Department of Trauma, Hand and Reconstructive Surgery, University Medical Center Hamburg-Eppendorf, Martinistrasse 52, 20246, Hamburg, Germany.
Int Orthop. 2011 Nov;35(11):1695-701. doi: 10.1007/s00264-010-1199-x. Epub 2011 Feb 1.
Internal fixation is a therapeutic mainstay for treatment of undisplaced femoral neck fractures and fractures without posterior comminution. The best treatment for unstable and comminuted fractures, however, remains controversial, especially in older patients. The present study was designed to assess the utility of the Intertan Nail® (IT) for stabilization of comminuted Pauwels type III fractures compared to dynamic hips screw (DHS).
Randomized on the basis of bone mineral density, 32 human femurs were assigned to four groups. Pauwels type III fractures were osteomized with a custom-made saw guide. In 16 specimens the posteromedial support was removed and all femurs were instrumented with an IT or a DHS. All constructs were tested with nondestructive axial loading to 700N, cyclical compression to 1,400N (10,000 cycles), and loading to failure. Outcome measures included number of survived cycles, mechanical stiffness, head displacement and load to failure.

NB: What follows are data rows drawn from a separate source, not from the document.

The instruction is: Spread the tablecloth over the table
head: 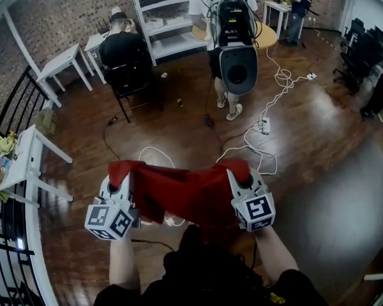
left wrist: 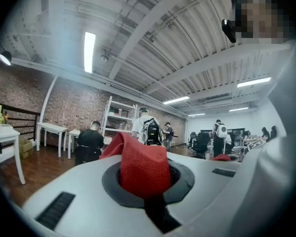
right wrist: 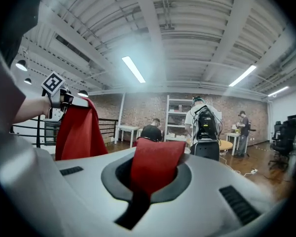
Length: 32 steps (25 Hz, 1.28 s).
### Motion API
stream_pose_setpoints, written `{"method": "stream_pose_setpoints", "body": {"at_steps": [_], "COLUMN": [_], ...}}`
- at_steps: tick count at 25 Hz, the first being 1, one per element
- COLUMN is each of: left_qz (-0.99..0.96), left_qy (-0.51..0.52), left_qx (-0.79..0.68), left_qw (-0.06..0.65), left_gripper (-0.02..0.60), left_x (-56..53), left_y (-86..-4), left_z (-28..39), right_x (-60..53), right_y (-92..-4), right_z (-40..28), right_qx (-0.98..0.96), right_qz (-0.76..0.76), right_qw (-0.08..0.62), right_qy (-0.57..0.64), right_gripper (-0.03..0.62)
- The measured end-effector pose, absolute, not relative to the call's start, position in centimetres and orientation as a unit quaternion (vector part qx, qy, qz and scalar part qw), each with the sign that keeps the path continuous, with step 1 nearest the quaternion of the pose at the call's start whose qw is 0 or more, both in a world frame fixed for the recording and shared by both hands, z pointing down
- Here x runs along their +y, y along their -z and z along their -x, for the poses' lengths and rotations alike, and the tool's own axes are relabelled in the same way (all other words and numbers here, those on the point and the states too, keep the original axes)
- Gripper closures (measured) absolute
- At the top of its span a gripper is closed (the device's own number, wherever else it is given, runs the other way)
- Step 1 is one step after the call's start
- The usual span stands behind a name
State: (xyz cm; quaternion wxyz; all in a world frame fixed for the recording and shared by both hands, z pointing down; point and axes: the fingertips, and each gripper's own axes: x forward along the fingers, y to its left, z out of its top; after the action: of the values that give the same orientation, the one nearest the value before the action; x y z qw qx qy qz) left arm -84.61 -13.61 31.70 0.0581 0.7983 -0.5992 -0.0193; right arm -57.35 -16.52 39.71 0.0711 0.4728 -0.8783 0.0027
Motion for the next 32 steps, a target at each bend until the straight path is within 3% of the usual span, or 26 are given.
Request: {"method": "stream_pose_setpoints", "body": {"at_steps": [14, 26, 32], "left_qz": [-0.891, -0.964, -0.982], "left_qy": [-0.017, -0.068, -0.046], "left_qx": [-0.441, -0.219, -0.149], "left_qw": [0.111, 0.131, 0.110], "left_gripper": [0.574, 0.574, 0.574], "left_x": [-42.1, -52.7, -57.7], "left_y": [-35.3, -35.7, -31.1], "left_z": [76.9, 49.5, 34.0], "right_x": [-39.6, -43.0, -43.0], "right_y": [-40.5, -38.3, -33.6], "right_z": [48.6, 22.9, 9.4], "right_qx": [-0.767, -0.610, -0.556], "right_qz": [-0.634, -0.790, -0.830], "right_qw": [0.095, 0.050, 0.040], "right_qy": [-0.033, -0.036, 0.003], "right_gripper": [0.583, 0.583, 0.583]}}
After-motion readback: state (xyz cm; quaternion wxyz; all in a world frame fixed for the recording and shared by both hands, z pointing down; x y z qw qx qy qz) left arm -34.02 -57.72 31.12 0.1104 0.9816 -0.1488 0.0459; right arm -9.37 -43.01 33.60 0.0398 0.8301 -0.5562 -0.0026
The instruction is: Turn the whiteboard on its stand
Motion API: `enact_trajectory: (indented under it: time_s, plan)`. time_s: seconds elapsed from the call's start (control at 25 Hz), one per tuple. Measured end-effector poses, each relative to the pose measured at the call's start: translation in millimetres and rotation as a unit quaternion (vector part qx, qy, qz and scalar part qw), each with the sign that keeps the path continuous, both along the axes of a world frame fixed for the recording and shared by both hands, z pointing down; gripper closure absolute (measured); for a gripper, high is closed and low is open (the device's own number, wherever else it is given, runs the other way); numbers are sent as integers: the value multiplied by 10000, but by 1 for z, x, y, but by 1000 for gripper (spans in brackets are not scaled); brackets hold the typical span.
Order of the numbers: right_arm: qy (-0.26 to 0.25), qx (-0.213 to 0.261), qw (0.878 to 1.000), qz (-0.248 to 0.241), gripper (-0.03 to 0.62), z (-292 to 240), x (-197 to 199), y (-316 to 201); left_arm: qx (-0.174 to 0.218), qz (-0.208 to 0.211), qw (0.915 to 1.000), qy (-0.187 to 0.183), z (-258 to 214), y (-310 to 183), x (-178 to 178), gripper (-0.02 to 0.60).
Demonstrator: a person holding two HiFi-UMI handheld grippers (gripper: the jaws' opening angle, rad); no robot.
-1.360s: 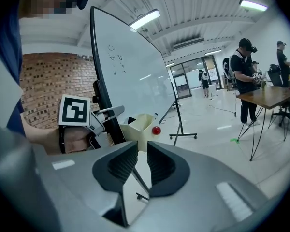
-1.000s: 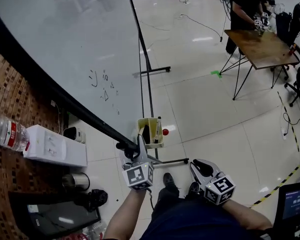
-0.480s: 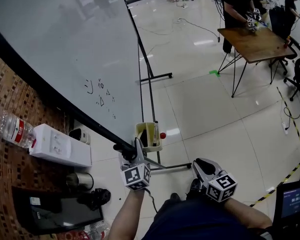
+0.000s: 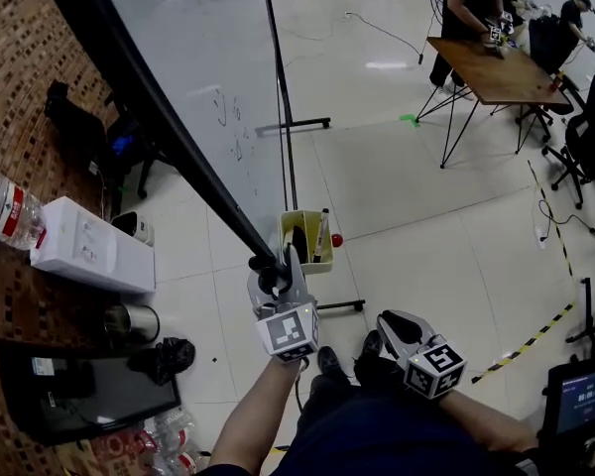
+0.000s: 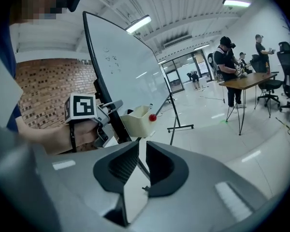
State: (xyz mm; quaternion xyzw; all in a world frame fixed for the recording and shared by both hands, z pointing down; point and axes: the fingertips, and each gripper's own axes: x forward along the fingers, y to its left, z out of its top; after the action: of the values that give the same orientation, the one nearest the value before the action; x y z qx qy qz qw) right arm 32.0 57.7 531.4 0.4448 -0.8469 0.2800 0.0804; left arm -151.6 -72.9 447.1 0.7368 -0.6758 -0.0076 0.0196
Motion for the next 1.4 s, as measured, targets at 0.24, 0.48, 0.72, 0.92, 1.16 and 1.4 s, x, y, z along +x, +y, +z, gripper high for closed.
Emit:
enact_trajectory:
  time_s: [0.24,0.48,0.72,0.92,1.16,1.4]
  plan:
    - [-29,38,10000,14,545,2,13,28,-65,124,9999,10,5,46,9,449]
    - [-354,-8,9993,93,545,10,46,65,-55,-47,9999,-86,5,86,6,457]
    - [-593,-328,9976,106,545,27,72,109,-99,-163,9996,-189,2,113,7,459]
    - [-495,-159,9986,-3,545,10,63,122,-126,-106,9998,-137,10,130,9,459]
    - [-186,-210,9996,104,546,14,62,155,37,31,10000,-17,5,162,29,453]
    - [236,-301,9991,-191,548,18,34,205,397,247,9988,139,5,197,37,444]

Postoperative mechanical stiffness and stiffness after cyclical loading were significantly reduced in all constructs regardless of the presence of a comminution defect (p = 0.02). Specimens stabilized with the IT had a lower construct displacement (IT, 8.5 ± 0.5 mm vs. DHS, 14.5 ± 2.2 mm; p = 0.007) and sustained higher failure loads (IT, 4929 ± 419 N vs. DHS, 3505 ± 453 N; p = 0.036) than the DHS constructs.
In comminuted Pauwels type III fractures, the fixation with the IT provided sufficient postoperative mechanical strength, comparable rate of femoral head displacement, and a similar tolerance of physiological loads compared to fractures without comminution. The absence of the posteromedial support in comminuted fractures tended to reduce the failure load regardless of the fixation method.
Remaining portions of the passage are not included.